Start of Block

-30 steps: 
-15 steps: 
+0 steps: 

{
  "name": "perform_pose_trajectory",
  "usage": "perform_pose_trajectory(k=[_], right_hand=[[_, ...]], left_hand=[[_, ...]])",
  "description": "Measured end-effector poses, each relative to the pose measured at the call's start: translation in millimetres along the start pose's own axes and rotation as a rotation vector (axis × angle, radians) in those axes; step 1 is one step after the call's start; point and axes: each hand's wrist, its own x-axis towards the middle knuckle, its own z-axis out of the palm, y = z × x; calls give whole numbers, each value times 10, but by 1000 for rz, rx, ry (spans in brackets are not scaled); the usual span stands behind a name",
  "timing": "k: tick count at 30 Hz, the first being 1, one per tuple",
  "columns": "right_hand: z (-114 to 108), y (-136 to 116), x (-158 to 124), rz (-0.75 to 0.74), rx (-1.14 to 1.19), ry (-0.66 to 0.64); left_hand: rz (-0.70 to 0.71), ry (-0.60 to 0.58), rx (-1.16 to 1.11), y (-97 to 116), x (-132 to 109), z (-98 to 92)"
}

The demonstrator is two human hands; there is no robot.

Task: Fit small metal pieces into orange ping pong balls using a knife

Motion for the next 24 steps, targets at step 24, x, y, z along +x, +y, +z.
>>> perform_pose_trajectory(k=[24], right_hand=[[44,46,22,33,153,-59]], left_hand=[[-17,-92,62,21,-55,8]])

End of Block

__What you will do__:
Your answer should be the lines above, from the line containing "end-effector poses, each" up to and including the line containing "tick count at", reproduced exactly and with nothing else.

__Answer area__:
  "description": "Measured end-effector poses, each relative to the pose measured at the call's start: translation in millimetres along the start pose's own axes and rotation as a rotation vector (axis × angle, radians) in those axes; step 1 is one step after the call's start; point and axes: each hand's wrist, its own x-axis towards the middle knuckle, its own z-axis out of the palm, y = z × x; calls give whole numbers, each value times 10, but by 1000 for rz, rx, ry (spans in brackets are not scaled); the usual span stands behind a name",
  "timing": "k: tick count at 30 Hz, the first being 1, one per tuple",

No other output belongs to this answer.